A volte ciò che ci fa gridare come una furia, che ci fa versare lacrime di frustrazione, che ci rende scontenti è l’esperienza diretta dello sfruttamento in fabbrica, dello stress in ufficio, della fame e della povertà o l’esperienza della violenza o della discriminazione. A volte invece è l’esperienza indiretta che percepiamo attraverso i media: milioni di bimbi vivono per le strade, alcuni sono assassinati per assicurare il rispetto della proprietà privata. Nel 1998 i beni delle 200 persone più ricche del mondo equivalevano a più del reddito totale del 41 % della popolazione mondiale: la spaccatura tra ricchi e poveri si allarga. Il mercato azionario cresce ogni volta che aumenta la disoccupazione; si incarcerano gli studenti che lottano per un‘educazione gratuita, mentre i responsabili materiali della miseria di milioni di persone sono coperti di onori e vengono loro assegnati titoli come quello di generale, segretario della difesa, presidente ecc. E l’elenco potrebbe continuare. Confusamente sappiamo che questi non sono fenomeni isolati: ma sono parte di un mondo difettoso e perciò correlati fra loro. Vediamo sempre più persone mendicare ogni giorno, mentre i mercati azionari superano nuovi primati e i salari dei dirigenti delle imprese salgono a livelli vertiginosi: diciamo "non può essere!". Eppure è così: dovremmo aggrapparci all’idea del rifiuto di un mondo simile.

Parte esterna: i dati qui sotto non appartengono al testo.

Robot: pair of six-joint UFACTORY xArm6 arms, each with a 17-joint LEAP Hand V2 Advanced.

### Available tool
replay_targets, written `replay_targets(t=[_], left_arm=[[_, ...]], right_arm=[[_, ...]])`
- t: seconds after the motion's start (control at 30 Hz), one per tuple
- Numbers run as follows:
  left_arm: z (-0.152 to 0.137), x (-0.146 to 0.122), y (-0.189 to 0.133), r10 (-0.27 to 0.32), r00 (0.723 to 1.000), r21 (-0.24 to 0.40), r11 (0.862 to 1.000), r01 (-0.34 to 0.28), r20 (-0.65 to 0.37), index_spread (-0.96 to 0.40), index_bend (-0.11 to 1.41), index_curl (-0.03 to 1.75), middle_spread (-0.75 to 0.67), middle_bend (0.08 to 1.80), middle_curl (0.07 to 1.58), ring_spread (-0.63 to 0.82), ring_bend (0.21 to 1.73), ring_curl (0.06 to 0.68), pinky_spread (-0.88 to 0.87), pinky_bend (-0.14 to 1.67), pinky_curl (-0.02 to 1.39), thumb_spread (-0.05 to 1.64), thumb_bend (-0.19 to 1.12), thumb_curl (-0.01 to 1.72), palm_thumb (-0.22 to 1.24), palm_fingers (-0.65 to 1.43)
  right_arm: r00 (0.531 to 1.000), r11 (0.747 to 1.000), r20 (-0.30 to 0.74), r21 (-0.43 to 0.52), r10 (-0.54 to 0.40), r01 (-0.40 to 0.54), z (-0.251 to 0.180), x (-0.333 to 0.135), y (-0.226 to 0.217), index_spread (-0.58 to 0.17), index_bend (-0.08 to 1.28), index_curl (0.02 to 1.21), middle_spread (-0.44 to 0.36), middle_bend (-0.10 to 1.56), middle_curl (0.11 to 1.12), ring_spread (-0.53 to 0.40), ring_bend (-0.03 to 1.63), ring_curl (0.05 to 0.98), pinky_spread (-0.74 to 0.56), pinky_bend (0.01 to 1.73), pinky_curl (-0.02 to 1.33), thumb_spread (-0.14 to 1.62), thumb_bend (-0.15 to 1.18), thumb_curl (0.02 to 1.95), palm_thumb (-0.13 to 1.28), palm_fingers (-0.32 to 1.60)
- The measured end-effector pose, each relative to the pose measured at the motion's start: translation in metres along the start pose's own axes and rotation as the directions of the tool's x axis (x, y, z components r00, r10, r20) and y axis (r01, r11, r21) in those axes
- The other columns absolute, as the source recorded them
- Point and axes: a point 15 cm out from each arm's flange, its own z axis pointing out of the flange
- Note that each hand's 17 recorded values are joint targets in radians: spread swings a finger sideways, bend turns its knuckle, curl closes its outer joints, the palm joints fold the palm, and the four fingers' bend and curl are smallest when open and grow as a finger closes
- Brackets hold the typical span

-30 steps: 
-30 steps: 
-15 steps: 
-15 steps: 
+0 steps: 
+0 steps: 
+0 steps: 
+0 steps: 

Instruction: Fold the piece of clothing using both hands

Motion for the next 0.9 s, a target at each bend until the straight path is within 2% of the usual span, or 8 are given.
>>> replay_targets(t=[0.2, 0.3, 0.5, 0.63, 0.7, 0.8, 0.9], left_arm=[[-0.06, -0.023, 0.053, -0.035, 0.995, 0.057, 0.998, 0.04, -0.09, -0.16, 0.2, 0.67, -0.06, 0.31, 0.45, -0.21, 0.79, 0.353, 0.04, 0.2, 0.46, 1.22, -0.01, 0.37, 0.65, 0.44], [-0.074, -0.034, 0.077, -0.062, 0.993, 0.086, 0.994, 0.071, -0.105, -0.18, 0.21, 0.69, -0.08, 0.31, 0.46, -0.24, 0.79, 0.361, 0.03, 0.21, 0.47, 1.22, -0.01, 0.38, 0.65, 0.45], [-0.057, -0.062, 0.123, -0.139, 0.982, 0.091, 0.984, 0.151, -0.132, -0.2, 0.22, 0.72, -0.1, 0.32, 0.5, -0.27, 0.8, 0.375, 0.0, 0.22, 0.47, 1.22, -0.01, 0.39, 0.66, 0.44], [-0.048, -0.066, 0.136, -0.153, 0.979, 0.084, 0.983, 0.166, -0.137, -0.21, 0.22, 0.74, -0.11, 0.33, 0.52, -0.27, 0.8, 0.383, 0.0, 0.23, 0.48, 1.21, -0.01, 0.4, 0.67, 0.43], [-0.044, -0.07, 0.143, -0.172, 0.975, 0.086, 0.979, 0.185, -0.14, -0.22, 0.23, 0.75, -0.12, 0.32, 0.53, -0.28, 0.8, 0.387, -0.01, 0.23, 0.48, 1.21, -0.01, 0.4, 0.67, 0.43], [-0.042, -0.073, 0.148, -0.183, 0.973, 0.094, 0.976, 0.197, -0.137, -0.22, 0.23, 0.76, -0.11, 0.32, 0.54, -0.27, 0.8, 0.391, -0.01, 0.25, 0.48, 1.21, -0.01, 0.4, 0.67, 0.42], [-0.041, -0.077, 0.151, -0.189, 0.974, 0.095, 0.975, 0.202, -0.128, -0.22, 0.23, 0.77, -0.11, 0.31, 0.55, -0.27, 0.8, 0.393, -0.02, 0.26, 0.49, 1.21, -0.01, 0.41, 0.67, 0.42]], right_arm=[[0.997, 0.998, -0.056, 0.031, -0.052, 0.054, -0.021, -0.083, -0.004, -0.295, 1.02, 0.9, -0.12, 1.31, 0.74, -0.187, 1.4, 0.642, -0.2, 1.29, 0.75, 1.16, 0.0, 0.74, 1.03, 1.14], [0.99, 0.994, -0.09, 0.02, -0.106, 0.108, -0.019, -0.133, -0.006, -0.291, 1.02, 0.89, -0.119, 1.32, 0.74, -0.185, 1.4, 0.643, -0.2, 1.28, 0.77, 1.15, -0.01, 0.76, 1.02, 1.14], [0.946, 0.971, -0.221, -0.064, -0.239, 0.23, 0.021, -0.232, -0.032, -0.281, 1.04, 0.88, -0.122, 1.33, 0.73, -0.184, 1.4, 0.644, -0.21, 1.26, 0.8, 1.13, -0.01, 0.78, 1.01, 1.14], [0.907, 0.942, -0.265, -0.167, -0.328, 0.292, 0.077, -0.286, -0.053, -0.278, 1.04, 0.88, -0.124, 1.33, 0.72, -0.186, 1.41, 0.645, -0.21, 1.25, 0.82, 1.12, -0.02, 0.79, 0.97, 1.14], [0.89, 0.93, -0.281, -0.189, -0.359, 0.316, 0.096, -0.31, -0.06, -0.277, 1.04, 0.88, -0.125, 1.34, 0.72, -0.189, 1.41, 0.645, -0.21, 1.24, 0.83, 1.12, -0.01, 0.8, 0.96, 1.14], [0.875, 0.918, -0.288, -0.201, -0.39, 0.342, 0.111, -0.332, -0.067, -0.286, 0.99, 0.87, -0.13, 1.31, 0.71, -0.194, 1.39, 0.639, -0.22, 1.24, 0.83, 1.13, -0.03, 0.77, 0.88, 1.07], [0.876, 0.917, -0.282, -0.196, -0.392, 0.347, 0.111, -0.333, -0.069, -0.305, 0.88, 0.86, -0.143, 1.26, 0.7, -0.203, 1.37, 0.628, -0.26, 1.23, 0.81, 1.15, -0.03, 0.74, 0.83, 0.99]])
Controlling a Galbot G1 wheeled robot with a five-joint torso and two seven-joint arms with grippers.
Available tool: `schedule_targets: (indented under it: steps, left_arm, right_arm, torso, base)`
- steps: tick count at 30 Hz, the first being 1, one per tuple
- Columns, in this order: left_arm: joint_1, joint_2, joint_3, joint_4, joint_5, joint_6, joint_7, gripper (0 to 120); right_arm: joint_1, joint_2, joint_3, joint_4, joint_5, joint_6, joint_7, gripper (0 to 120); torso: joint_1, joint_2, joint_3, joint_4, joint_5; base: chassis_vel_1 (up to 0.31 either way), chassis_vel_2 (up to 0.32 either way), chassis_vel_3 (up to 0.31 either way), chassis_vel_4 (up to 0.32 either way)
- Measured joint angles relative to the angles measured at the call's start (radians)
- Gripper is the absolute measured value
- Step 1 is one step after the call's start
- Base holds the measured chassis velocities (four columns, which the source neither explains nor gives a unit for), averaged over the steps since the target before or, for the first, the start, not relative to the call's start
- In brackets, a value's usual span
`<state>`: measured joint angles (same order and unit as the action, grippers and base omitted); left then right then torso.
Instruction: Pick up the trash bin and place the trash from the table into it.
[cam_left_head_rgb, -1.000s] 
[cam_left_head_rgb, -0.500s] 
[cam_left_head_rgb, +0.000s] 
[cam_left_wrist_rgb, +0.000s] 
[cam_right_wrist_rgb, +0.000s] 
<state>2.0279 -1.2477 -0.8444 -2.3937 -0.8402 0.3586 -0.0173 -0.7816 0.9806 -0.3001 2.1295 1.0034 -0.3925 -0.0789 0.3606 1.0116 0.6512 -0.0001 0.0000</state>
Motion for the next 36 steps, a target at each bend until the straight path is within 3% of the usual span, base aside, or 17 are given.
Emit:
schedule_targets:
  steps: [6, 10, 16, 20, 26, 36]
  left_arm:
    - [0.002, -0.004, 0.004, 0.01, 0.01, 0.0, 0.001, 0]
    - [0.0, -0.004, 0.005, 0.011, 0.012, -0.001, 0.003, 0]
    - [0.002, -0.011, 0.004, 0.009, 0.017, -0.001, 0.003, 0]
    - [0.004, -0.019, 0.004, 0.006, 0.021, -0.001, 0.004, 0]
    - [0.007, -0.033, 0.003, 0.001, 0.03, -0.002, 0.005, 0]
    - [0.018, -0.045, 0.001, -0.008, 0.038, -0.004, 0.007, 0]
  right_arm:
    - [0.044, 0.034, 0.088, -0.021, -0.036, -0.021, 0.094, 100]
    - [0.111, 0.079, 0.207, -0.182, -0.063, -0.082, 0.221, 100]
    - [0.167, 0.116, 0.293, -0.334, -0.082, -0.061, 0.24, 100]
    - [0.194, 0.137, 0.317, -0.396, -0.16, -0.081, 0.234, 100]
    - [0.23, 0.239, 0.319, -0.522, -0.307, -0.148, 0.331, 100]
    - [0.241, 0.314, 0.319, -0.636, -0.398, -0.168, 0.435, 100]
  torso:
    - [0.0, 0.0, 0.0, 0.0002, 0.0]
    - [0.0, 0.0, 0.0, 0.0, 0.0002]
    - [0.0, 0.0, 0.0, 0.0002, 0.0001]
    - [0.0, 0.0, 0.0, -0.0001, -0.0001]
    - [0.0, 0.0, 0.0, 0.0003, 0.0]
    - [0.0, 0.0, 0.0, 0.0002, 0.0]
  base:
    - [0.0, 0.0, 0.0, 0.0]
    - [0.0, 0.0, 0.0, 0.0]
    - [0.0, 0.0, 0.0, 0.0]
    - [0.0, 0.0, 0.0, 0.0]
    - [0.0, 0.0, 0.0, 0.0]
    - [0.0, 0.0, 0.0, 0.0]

Nella nostra quotidianità poi, la spaccatura fra i due mondi, è sempre più evidente: da un lato troviamo i Porsche Cayenne e i Suv dall’altra troviamo, mezzo metro più in basso, il reddito fisso, ossia, il lavoro dipendente, gli impiegati sia pubblici che privati, per non parlare dei pensionati. Insomma tutti quelli che hanno sofferto la mazzata del cambio dalla lira all’euro e alla fine hanno capito che i vincitori erano gli autonomi, i rappresentanti delle corporazioni, i professionisti, i commercianti, chi aveva potuto aggirare il mercato, approfittando della mancanza di concorrenza.

Durante il governo precedente l’impoverimento dei ceti medi era sotto gli occhi di tutti, ma nessuno rilevava che simmetricamente altri ceti si arricchivano: basti pensare ai condoni e all’idea in essi intrinseca che l’idea di non pagare le tasse era un peccato veniale, permettendo fenomenali accumuli di ricchezza. L’apparato industriale odierno in Italia (e nell’Occidente in genere) soffre la concorrenza asiatica e quindi si innova, ma alcuni settori sono protetti ricostruendo margini di profitto sorprendenti. A cascata assistiamo al fenomeno dell’esibizionismo idiota della ricchezza: a Poltu Qualtu i riches si assiepano ad ammirare l’arrivo dei vari Briatore con la svampita di turno, a Jesolo i nuovi appartamenti sul mare sono decollati a 16-17000 € a mq. ...!!!! E’ l’Italia del mezzo milione di barche, dei fuoristrada e delle 10000 macchine sopra gli 80.000€ immatricolate ogni anno. E poi ci sono le manovre di Visco e Bersani con ls loro politica di attacco all’evasione fiscali, quella a favore della liberalizzazione, della concorrenza a favore dei consumatori ( via gli albi e l’obbligo della tariffa minima). Insomma si rischierà a mettere sullo stesso piano il "figlio del professore col figlio dell’operaio"!!!!!